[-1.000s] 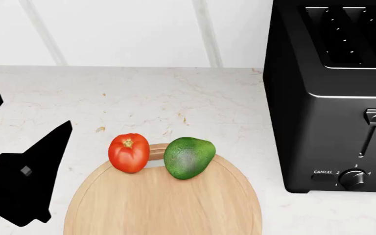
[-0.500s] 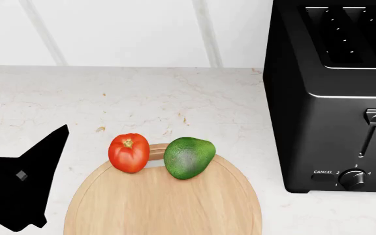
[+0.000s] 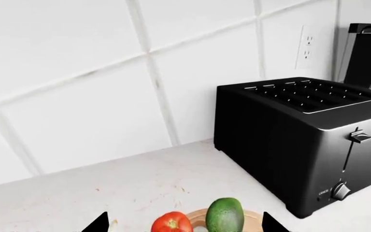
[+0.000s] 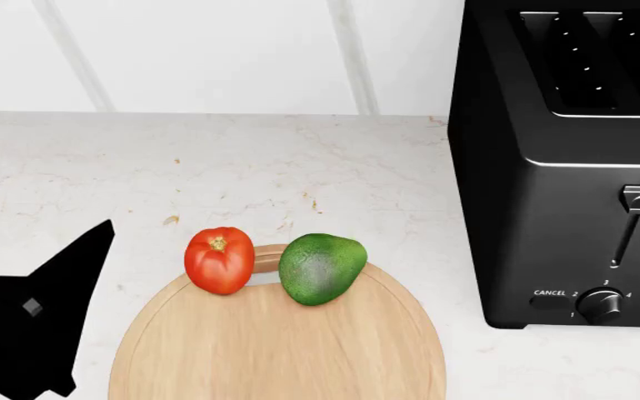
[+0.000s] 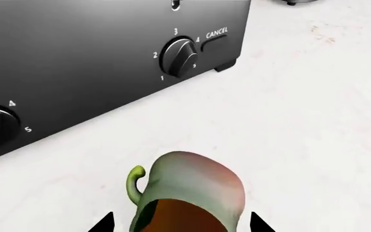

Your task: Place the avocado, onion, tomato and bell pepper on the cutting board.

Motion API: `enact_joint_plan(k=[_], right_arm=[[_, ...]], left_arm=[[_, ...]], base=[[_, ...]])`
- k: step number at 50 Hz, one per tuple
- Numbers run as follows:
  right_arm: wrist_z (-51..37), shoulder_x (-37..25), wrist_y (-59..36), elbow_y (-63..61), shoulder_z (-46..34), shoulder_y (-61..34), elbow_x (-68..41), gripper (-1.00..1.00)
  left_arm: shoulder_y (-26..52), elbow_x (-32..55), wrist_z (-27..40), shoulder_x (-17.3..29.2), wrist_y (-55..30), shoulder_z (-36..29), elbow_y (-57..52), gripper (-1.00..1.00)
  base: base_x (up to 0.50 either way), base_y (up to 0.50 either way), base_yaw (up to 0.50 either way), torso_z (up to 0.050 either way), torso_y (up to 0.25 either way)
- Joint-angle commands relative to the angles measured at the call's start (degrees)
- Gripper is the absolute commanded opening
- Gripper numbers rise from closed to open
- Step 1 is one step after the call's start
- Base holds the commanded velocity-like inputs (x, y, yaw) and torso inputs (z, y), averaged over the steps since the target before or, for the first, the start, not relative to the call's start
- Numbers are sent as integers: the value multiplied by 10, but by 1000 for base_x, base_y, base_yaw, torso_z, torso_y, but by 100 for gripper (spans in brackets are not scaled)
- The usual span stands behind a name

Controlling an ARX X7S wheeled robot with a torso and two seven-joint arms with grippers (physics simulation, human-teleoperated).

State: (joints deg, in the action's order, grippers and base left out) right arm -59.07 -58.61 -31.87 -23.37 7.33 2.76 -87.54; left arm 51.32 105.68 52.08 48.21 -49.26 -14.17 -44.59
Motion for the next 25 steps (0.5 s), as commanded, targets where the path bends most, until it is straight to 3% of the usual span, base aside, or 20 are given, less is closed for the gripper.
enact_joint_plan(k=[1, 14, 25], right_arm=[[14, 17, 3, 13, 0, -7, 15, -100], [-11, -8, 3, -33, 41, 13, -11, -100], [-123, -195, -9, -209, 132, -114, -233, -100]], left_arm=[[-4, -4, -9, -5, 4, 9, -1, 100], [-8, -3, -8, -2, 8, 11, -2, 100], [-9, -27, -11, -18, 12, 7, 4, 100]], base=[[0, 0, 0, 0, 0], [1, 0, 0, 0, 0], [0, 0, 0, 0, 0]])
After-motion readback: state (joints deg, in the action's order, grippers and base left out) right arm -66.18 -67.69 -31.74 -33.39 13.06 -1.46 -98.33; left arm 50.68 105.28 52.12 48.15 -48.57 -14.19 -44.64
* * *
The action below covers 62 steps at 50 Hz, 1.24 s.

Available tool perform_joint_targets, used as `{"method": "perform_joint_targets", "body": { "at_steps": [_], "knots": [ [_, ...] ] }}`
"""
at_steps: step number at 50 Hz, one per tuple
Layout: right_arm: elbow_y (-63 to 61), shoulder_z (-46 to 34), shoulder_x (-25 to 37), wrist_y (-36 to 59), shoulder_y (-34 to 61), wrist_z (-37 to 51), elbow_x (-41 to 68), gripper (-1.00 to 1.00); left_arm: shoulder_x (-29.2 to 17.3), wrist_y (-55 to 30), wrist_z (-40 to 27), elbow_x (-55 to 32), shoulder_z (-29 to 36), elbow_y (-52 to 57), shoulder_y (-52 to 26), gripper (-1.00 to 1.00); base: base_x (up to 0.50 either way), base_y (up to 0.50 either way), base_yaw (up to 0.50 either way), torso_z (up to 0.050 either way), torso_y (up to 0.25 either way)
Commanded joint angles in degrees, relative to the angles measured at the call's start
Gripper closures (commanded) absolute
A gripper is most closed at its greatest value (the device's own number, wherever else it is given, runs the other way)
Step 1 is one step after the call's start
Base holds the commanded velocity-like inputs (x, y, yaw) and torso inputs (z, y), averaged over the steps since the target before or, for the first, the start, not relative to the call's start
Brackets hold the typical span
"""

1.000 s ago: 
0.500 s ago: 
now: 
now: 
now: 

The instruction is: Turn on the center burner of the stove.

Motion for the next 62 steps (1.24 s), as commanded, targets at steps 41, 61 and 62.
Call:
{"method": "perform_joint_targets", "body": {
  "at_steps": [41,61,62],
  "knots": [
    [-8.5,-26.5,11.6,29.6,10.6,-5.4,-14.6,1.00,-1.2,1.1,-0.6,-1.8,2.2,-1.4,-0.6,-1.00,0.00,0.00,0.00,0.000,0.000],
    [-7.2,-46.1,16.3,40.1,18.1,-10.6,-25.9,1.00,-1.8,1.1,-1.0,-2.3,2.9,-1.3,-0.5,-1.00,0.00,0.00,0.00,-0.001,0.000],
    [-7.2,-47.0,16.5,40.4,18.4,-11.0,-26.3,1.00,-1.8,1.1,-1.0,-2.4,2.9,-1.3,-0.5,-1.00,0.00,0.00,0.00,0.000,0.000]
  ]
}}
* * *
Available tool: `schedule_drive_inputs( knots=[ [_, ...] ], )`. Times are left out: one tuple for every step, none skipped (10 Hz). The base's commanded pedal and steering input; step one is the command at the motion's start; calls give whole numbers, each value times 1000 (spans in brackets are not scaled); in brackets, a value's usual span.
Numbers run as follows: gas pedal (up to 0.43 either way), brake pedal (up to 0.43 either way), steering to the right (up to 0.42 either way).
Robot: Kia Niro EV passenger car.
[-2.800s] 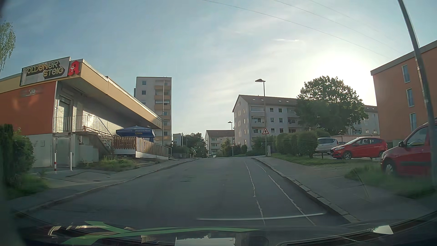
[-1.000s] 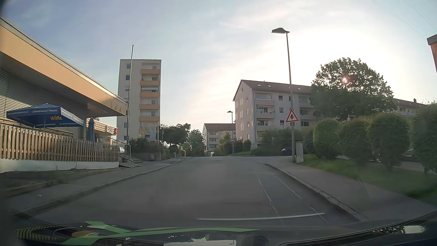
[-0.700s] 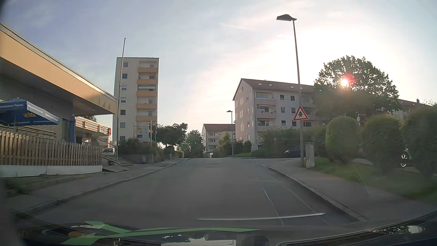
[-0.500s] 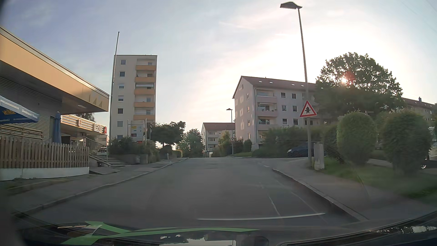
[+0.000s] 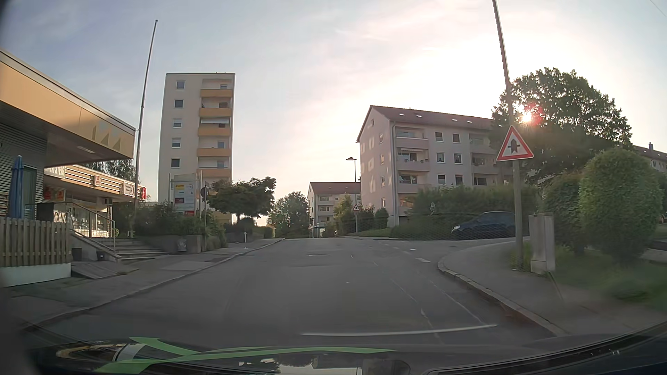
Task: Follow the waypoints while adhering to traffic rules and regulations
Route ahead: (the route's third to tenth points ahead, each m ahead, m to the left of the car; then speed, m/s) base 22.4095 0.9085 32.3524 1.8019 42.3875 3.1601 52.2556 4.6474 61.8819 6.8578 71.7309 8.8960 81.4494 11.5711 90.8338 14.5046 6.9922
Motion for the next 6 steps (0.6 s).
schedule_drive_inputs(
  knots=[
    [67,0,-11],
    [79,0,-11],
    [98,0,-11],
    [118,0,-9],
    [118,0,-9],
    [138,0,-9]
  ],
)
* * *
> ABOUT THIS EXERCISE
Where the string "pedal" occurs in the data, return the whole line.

> TASK SOLUTION
Available tool: `schedule_drive_inputs( knots=[ [_, ...] ], )`. Times are left out: one tuple for every step, none skipped (10 Hz). The base's commanded pedal and steering input; step one is the command at the motion's start; calls give whole numbers, each value times 1000 (spans in brackets are not scaled); in brackets, a value's usual span.
Numbers run as follows: gas pedal (up to 0.43 either way), brake pedal (up to 0.43 either way), steering to the right (up to 0.42 either way).

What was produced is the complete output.